Un remboursement des parts a lieu principalement suite à une démission, une perte de qualité, une exclusion ou un décès/faillite/liquidation d’un coopérateur/trice. Ces hypothèses sont réglées par les statuts, en ce compris la valeur à laquelle la coopérative remboursera la part.

Le remboursement des parts se fait avec ou sans plus-value, voire avec moins-value en cas de pertes. La coopérative doit donc mobiliser des liquidités pour pouvoir rembourser le coopérateur sortant. Les parts sont annulées et les fonds propres de la coopérative diminuent en proportion. La plus-value est en outre interdite à l’entreprise sociale. Si elle n’est pas interdite en coopérative agréée, seule une plus-value limitée s’inscrit dans la philosophie des principes coopératifs. Une sortie de fonds ne peut en outre s’effectuer que dans les limites prescrites par le Code.

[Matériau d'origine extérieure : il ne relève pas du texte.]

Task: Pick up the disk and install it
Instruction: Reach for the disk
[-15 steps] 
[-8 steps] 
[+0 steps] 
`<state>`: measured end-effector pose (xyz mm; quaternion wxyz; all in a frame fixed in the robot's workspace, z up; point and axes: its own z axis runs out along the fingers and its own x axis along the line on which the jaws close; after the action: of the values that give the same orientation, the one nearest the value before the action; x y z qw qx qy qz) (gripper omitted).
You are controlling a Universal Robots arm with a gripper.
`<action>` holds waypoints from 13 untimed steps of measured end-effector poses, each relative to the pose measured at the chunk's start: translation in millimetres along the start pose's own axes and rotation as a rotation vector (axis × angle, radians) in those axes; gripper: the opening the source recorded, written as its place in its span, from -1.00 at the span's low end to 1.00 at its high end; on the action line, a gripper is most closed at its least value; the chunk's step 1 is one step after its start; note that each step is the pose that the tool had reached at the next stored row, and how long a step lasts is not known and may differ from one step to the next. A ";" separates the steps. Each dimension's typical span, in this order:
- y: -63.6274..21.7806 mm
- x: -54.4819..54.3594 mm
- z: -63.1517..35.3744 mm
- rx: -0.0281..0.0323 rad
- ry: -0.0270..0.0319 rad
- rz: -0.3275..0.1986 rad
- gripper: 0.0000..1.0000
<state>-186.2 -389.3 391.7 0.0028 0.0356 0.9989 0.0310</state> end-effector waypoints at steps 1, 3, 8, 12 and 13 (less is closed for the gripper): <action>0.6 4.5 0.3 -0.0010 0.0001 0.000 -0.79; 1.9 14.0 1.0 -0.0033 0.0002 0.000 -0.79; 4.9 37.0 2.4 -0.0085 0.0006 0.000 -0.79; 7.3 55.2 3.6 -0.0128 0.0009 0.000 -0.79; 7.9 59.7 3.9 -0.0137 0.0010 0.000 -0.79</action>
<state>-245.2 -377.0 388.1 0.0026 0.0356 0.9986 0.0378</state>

Quel sera le montant récupéré lorsqu’on quitte la coopérative (démission, exclusion, décès, perte de qualité) ?

  • Si la coopérative n’a pas fait de pertes ou si même elle a mis en réserve des bénéfices, le coopérateur qui quitte la coopérative ne récupère que le montant qu’il avait versé à la coopérative pour l’acquisition de parts (« valeur nominale »  de la part). Le Code prévoit donc par défaut que les coopérateurs sortants ne font pas de plus-value, même en cas de bénéfices ayant été mis en réserve. Il faudra donc être attentif à rédiger les statuts en ce sens si on désire au contraire permettre la réalisation de plus-values sur les parts.
  • En revanche, en cas de pertes, le coopérateur sortant n’obtiendra que la valeur d’actif net de ses parts telle qu’elle résulte des derniers comptes annuels approuvés. Les pertes sont donc répercutées sur la valeur de sortie des parts, proportionnellement à leur hauteur dans les fonds propres. Par défaut, le coopérateur sortant fera donc une moins-value en cas de résultats négatifs cumulés au moment où il quitte la société. Ici également, les statuts peuvent prévoir autre chose. Cela n’est néanmoins pas conseillé étant donné qu’en cas de pertes, l’actif net est normalement insuffisant pour rembourser toutes les parts à une valeur supérieure à leur valeur d’actif net.

Les statuts pourraient également prévoir que le montant récupéré sera inférieur au montant apporté, et ce même en l’absence de pertes. Cette approche constitue une mise en œuvre possible du principe coopératif de « participation économique des membres », selon lequel une partie des fonds propres appartient définitivement à la coopérative et n’est pas susceptible de retourner aux coopérateurs quand ils s’en vont .

Le remboursement peut-il être refusé pour des motifs financiers ? 

L’organe d’administration a l’obligation de refuser le remboursement s’il avait pour résultat que l’actif net de la société devienne négatif (ou s’il l’est déjà). Il en va de même si le remboursement devait faire descendre l’actif net en dessous du niveau des fonds propres indisponibles en vertu de la loi ou des statuts. Le paiement est obligatoirement suspendu jusqu’à ce que l’actif net soit suffisant. Il sera alors versé sans intérêt et prioritairement sur toute autre distribution à faire aux associés.

L’organe d’administration ne pourra non plus autoriser le remboursement si cela devait mettre en péril la capacité de la société à s’acquitter de ses dettes au fur et à mesure des échéances pendant au moins les douze mois qui suivent la distribution.

Il s’agit là d’un des mécanismes instaurés par le Code des sociétés et des associations en vue de protéger les créanciers de la société

Comme pour la démission et sauf dispositions statutaires contraires, l’exclusion et la perte de qualité ont effet sur toutes les parts détenues par le coopérateur concerné, prennent effet le dernier jour du sixième mois de l’exercice et le remboursement doit ensuite être effectué endéans le mois suivant.